▶ [WHAT YOU HAVE TO DO] Leaving the pictures aside, return all of the data below exactly.

▶ [DATA BELOW]
┌────────

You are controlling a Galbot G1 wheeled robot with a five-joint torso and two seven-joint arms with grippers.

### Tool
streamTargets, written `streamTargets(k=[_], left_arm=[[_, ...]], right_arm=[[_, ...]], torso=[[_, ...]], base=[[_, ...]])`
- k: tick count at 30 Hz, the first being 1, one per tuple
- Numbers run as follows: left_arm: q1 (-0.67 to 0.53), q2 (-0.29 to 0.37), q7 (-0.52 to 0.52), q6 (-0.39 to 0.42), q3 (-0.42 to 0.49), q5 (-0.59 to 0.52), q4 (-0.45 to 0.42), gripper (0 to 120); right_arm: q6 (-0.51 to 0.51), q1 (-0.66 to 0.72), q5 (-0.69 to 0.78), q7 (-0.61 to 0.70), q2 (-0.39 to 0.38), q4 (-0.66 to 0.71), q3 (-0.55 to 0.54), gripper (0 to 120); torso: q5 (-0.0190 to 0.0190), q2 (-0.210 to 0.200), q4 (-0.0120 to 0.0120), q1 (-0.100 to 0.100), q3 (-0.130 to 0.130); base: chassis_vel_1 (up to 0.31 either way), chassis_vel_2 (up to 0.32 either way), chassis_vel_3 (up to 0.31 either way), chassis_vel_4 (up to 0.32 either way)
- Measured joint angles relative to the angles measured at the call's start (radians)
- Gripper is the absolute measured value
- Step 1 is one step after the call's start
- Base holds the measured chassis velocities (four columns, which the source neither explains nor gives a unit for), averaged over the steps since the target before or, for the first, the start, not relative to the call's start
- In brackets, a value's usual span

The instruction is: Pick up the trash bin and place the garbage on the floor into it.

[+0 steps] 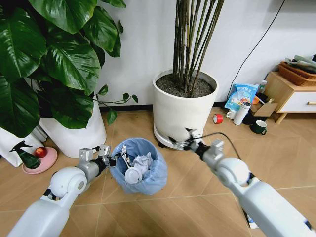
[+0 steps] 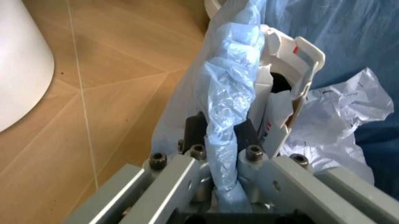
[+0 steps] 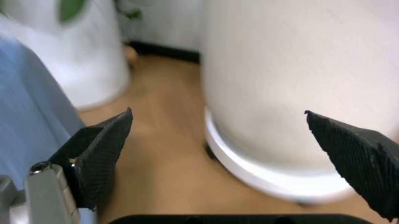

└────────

▶ [WRITTEN RESPONSE]
You are controlling a Galbot G1 wheeled robot with a five-joint torso and two seven-joint arms with grippers.

### Tool
streamTargets, written `streamTargets(k=[_], left_arm=[[_, ...]], right_arm=[[_, ...]], torso=[[_, ...]], base=[[_, ...]])`
- k: tick count at 30 Hz, the first being 1, one per tuple
- Numbers run as follows: left_arm: q1 (-0.67 to 0.53), q2 (-0.29 to 0.37), q7 (-0.52 to 0.52), q6 (-0.39 to 0.42), q3 (-0.42 to 0.49), q5 (-0.59 to 0.52), q4 (-0.45 to 0.42), gripper (0 to 120); right_arm: q6 (-0.51 to 0.51), q1 (-0.66 to 0.72), q5 (-0.69 to 0.78), q7 (-0.61 to 0.70), q2 (-0.39 to 0.38), q4 (-0.66 to 0.71), q3 (-0.55 to 0.54), gripper (0 to 120); torso: q5 (-0.0190 to 0.0190), q2 (-0.210 to 0.200), q4 (-0.0120 to 0.0120), q1 (-0.100 to 0.100), q3 (-0.130 to 0.130); base: chassis_vel_1 (up to 0.31 either way), chassis_vel_2 (up to 0.32 either way), chassis_vel_3 (up to 0.31 either way), chassis_vel_4 (up to 0.32 either way)
- Measured joint angles relative to the angles measured at the call's start (radians)
- Gripper is the absolute measured value
- Step 1 is one step after the call's start
- Base holds the measured chassis velocities (four columns, which the source neither explains nor gives a unit for), averaged over the steps since the target before or, for the first, the start, not relative to the call's start
- In brackets, a value's usual span

The instruction is: Pick up the trash bin and place the garbage on the floor into it.

[+0 steps] 
[+0 steps] 
[+0 steps] 

Nothing more is needed for this exercise.